#### [Task statement]
Scan the records below for the line with "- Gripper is" and the line with "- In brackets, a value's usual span". Repeat those two lines and every line between them exactly, and nothing else.

#### [Source data]
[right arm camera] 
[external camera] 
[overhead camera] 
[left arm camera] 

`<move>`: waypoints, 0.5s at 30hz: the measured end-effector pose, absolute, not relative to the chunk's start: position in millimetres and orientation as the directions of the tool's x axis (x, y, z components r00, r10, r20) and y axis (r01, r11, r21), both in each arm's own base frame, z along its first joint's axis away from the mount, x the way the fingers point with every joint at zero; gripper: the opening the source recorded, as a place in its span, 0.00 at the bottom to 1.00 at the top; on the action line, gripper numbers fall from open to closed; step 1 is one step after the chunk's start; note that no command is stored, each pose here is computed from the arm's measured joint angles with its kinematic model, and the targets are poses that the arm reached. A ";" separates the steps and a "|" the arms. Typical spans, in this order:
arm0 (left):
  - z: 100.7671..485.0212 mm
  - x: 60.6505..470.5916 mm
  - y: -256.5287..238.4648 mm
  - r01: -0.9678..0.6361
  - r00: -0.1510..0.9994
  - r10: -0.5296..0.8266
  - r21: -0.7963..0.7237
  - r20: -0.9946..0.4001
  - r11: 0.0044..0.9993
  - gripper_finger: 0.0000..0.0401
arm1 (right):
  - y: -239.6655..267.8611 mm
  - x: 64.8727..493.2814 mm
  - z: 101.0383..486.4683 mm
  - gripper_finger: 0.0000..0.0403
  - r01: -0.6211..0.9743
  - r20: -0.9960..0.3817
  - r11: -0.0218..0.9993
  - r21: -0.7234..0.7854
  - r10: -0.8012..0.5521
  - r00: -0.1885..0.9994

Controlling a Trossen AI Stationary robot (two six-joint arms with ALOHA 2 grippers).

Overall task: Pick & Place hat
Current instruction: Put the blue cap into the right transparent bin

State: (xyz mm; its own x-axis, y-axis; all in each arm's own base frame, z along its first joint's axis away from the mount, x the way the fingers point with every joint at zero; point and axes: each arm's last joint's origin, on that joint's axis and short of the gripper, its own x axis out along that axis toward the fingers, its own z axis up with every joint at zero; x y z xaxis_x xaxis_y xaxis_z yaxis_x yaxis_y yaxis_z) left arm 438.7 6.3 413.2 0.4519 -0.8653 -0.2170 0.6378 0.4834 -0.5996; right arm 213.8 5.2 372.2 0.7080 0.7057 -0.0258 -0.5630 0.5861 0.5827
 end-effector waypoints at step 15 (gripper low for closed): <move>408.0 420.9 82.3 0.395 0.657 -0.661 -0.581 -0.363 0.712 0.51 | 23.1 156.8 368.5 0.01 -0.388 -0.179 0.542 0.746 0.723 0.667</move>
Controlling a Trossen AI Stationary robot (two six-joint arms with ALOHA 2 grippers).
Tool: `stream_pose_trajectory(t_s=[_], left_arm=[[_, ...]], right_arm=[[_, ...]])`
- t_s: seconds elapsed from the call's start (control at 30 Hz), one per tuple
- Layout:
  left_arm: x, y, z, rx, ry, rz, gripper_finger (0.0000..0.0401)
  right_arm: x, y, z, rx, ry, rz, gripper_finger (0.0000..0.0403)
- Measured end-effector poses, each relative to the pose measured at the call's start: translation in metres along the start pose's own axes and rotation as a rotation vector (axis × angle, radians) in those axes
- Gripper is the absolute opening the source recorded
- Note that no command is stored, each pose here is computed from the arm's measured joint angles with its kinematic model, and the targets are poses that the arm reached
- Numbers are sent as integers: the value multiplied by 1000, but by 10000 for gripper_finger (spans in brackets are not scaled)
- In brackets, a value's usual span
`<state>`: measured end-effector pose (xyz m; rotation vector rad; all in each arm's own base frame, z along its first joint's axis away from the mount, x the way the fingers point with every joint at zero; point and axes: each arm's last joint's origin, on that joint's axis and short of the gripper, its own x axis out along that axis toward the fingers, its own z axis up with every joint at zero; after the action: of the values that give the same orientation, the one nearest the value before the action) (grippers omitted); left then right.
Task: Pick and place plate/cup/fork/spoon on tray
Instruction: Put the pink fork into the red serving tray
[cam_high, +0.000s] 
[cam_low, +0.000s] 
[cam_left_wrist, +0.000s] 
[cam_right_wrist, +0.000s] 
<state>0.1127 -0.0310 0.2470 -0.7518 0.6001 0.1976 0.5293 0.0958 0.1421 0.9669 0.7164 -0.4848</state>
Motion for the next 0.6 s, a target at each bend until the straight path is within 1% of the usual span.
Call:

#### [Completed task]
- Gripper is the absolute opening the source recorded
- Note that no command is stored, each pose here is computed from the arm's measured joint angles with its kinematic model, and the targets are poses that the arm reached
- Numbers are sent as integers: the value multiplied by 1000, but by 10000 for gripper_finger (spans in brackets are not scaled)
- In brackets, a value's usual span

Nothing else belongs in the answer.